* TO DO *
Please transcribe the entries below exactly and leave out every picture.

-- PROVIDED MATERIAL follows --

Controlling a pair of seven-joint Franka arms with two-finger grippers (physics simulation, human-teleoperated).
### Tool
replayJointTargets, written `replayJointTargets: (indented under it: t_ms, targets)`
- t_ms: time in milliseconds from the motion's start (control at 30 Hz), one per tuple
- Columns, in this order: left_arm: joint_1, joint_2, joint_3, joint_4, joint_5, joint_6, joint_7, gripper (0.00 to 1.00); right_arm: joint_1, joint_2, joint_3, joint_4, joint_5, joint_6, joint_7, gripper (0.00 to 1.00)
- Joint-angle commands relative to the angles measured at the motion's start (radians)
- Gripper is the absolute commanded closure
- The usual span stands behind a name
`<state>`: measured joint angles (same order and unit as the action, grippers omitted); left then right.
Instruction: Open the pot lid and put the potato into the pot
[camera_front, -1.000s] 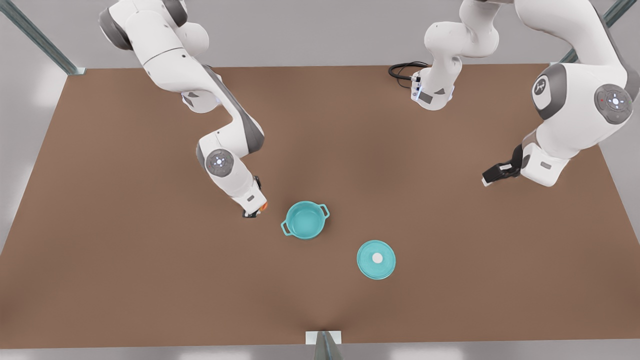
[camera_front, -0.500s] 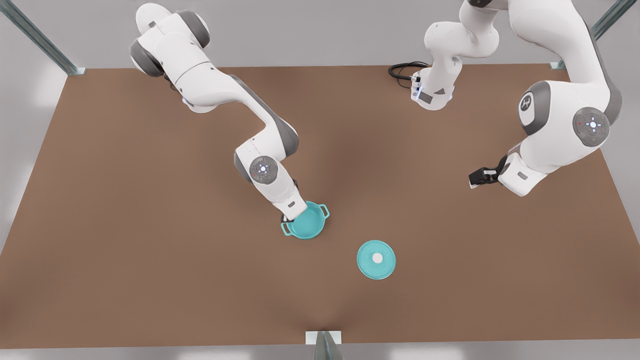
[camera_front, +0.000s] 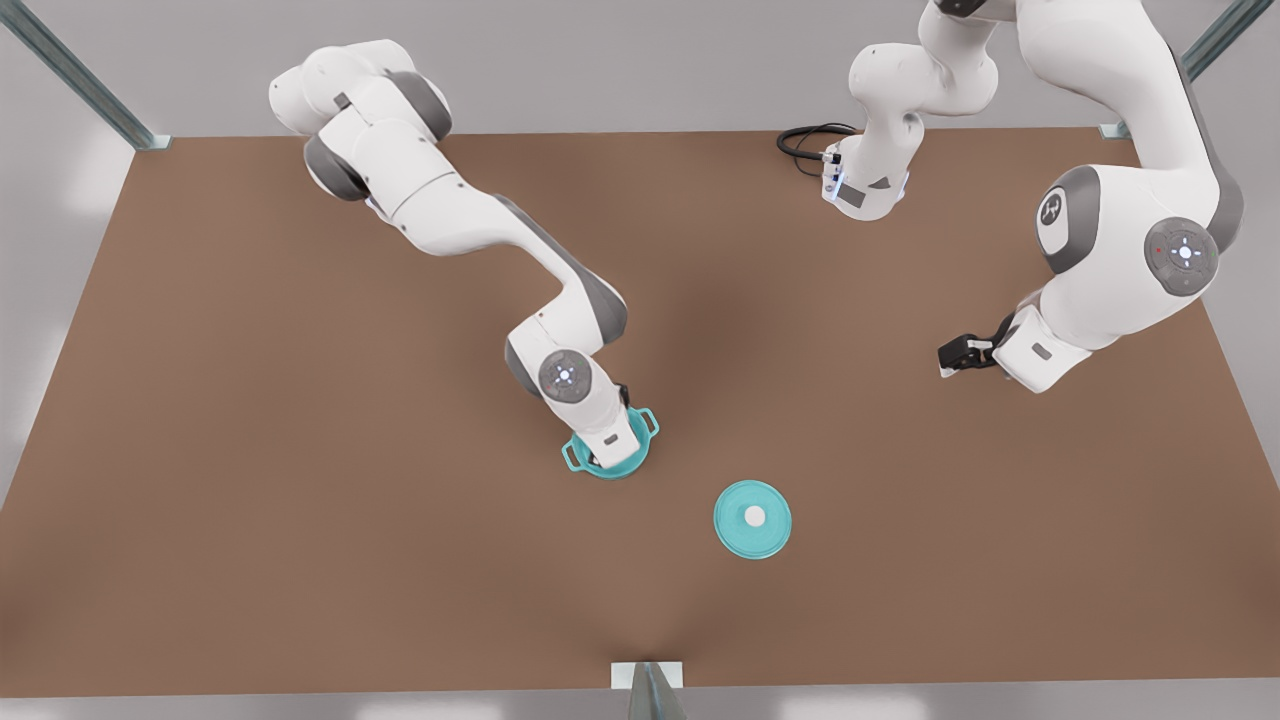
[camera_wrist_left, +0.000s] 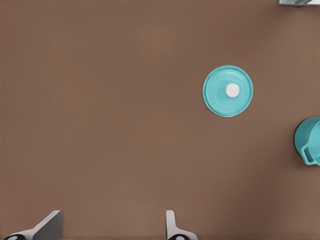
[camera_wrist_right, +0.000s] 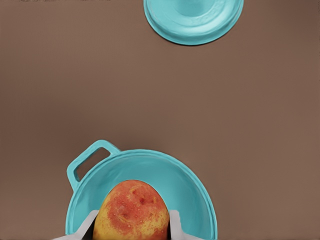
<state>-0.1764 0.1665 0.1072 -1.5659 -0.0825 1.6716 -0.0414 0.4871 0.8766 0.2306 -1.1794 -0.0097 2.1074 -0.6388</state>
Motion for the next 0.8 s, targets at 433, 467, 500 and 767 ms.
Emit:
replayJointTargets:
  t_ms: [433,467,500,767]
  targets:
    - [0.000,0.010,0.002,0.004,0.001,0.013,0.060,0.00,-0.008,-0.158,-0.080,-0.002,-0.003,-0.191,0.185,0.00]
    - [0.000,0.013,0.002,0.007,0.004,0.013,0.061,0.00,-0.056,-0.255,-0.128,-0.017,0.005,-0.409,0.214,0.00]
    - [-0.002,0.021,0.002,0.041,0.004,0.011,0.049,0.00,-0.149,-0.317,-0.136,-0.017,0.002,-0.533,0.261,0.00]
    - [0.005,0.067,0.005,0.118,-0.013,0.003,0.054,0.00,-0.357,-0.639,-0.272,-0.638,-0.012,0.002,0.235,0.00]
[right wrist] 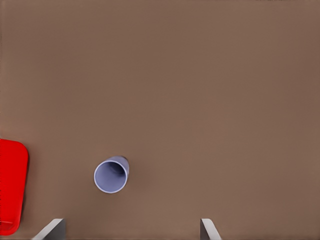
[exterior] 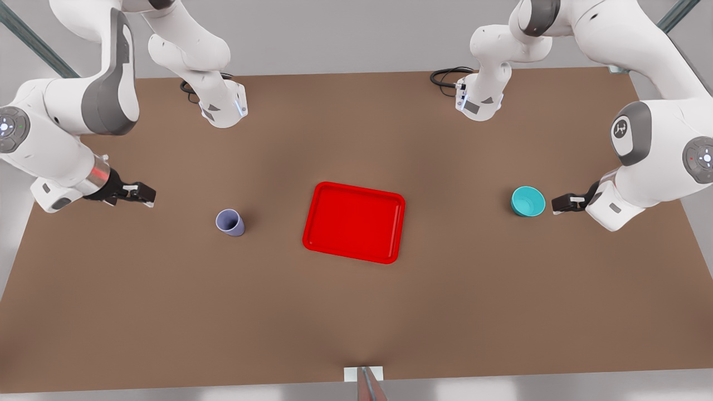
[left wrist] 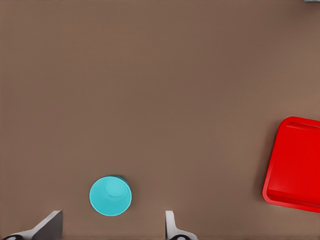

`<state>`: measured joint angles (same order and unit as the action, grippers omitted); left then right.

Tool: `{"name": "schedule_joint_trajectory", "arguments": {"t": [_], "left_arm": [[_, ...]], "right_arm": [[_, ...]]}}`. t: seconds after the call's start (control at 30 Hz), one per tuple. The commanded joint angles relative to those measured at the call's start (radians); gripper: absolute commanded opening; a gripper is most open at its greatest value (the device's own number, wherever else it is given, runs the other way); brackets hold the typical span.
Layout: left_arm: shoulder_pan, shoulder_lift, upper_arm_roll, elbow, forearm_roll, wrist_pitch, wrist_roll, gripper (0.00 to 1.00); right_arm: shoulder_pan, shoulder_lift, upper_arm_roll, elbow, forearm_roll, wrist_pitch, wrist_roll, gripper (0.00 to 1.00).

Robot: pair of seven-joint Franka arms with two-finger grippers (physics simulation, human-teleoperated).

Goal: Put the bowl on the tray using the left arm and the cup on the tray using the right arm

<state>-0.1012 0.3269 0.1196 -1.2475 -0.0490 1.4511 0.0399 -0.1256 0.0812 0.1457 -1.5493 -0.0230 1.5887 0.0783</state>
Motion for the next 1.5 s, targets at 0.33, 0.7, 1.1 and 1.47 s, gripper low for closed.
{"name": "schedule_joint_trajectory", "arguments": {"t": [0.33,0.7,1.1,1.47], "left_arm": [[0.117,-0.094,0.074,-0.708,-0.186,0.555,0.371,1.00],[0.155,-0.092,0.103,-1.023,-0.360,0.891,0.698,1.00],[0.155,-0.040,0.146,-1.060,-0.381,0.945,0.718,1.00],[0.167,0.032,0.146,-1.061,-0.430,0.945,0.716,0.97]], "right_arm": [[-0.012,0.158,0.000,0.080,-0.009,-0.010,0.001,1.00],[-0.012,0.241,-0.001,0.158,-0.008,0.007,0.006,1.00],[0.024,0.281,0.000,0.166,-0.063,0.010,-0.002,1.00],[0.027,0.281,-0.003,0.187,-0.055,0.008,0.011,1.00]]}}
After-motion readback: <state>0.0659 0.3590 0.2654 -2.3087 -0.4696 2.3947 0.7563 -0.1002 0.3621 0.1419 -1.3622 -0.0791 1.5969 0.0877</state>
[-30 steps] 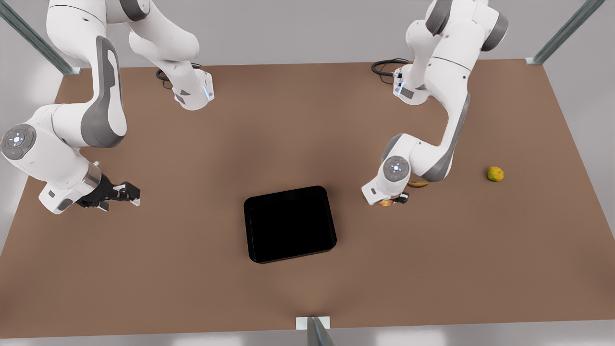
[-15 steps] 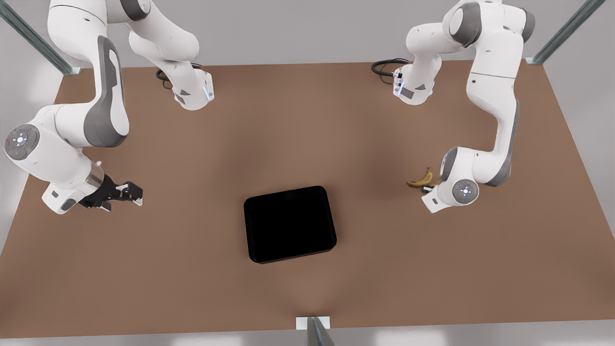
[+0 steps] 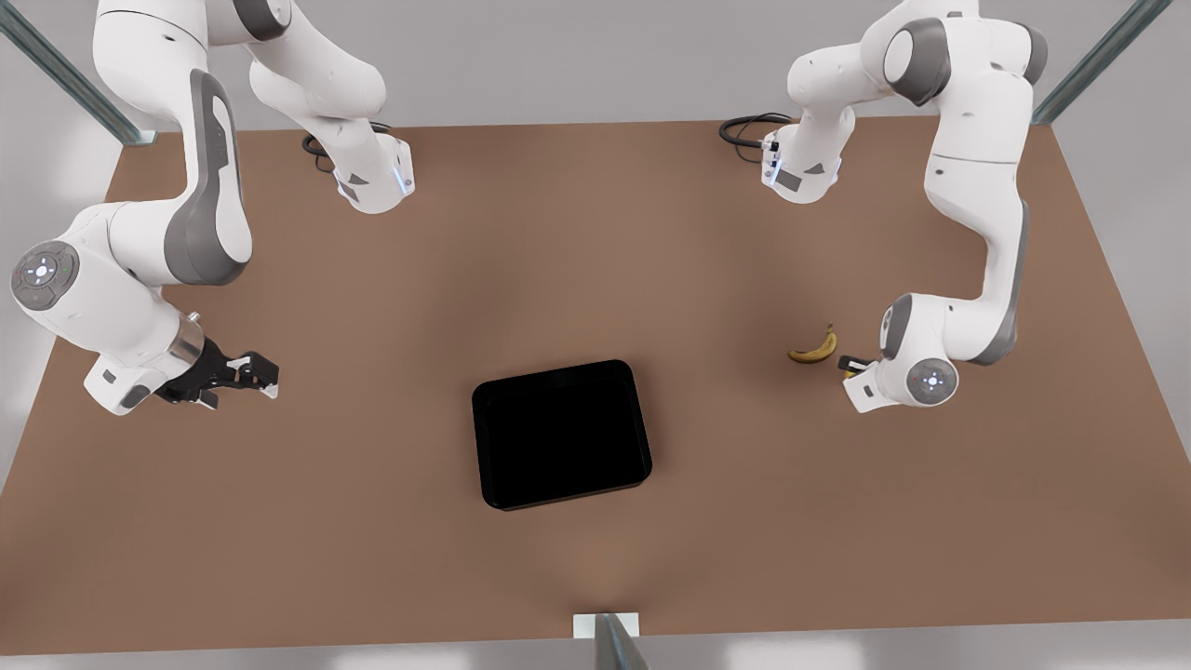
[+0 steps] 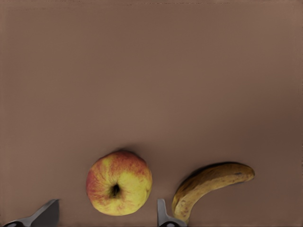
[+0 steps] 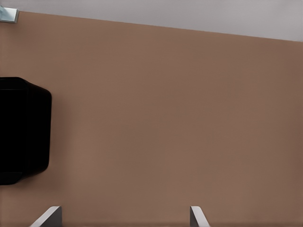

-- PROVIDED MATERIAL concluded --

* TASK SOLUTION *
Controlling a pair of seven-joint Franka arms with two-finger grippers (physics simulation, human-teleoperated).
### Tool
replayJointTargets, written `replayJointTargets: (indented under it: t_ms, targets)`
- t_ms: time in milliseconds from the motion's start (control at 30 Hz), one per tuple
- Columns, in this order: left_arm: joint_1, joint_2, joint_3, joint_4, joint_5, joint_6, joint_7, gripper (0.00 to 1.00); right_arm: joint_1, joint_2, joint_3, joint_4, joint_5, joint_6, joint_7, gripper (0.00 to 1.00)
- Joint-angle commands relative to the angles measured at the motion's start (radians)
- Gripper is the absolute commanded closure
- The usual span stands behind a name
`<state>`: measured joint angles (same order and unit as the action, grippers omitted); left then right.
Instruction: Open the pot lid and put the potato into the pot
[camera_front, -1.000s] 
[camera_front, -0.500s] 
[camera_front, +0.000s] 
[camera_wrist_left, +0.000s] 
[camera_wrist_right, +0.000s] 
<state>-0.1764 0.1665 0.1072 -1.5659 -0.0825 1.6716 -0.0414 0.4871 0.8766 0.2306 -1.1794 -0.0097 2.1074 -0.6388</state>
Motion for the next 0.8 s, targets at 433, 467, 500 and 767 ms.
Emit:
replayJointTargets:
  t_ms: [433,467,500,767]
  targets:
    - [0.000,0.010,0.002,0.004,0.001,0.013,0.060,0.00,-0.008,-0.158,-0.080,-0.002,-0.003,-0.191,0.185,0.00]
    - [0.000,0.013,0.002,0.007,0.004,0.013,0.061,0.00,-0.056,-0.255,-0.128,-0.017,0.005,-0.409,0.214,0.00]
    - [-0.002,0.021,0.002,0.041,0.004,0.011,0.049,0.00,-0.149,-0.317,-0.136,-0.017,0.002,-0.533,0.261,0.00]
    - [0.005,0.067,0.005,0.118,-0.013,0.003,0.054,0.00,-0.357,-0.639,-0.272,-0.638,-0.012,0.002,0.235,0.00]
[right wrist] 
[exterior] 
[left wrist] 

`<state>`: measured joint angles (same order and unit as the action, grippers omitted); left then right.

Tool: `{"name": "schedule_joint_trajectory", "arguments": {"t": [_], "left_arm": [[_, ...]], "right_arm": [[_, ...]]}}`. t: seconds after the call's start (control at 30 Hz), one per tuple. The commanded joint angles relative to those measured at the call's start (radians); gripper: absolute commanded opening; a gripper is most open at its greatest value (the device's own number, wherever else it is given, runs the other way); brackets hold the typical span.
Layout: left_arm: shoulder_pan, shoulder_lift, upper_arm_roll, elbow, forearm_roll, wrist_pitch, wrist_roll, gripper (0.00 to 1.00); right_arm: shoulder_pan, shoulder_lift, upper_arm_roll, elbow, forearm_roll, wrist_pitch, wrist_roll, gripper (0.00 to 1.00).

Robot: pair of seven-joint Franka arms with two-finger grippers (physics simulation, human-teleoperated).

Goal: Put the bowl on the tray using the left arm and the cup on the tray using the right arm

<state>-0.1012 0.3269 0.1196 -1.2475 -0.0490 1.4511 0.0399 -0.1256 0.0812 0.1457 -1.5493 -0.0230 1.5887 0.0783</state>
Motion for the next 1.5 s, targets at 0.33, 0.7, 1.1 and 1.47 s, gripper low for closed.
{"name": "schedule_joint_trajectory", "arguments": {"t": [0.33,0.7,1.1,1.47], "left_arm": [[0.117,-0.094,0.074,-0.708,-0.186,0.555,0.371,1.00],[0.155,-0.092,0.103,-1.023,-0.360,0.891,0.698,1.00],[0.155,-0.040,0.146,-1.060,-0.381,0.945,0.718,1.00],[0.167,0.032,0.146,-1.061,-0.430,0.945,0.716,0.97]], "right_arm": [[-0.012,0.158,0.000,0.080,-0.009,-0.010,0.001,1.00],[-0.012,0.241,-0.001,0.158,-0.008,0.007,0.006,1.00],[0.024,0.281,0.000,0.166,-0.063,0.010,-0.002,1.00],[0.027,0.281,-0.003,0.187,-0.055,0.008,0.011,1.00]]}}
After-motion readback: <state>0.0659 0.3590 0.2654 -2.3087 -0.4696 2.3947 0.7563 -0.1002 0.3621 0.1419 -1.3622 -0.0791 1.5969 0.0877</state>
[-30 steps] 
[-15 steps] 
[+0 steps] 
[+0 steps] 
[+0 steps] 

Nothing further is needed for this exercise.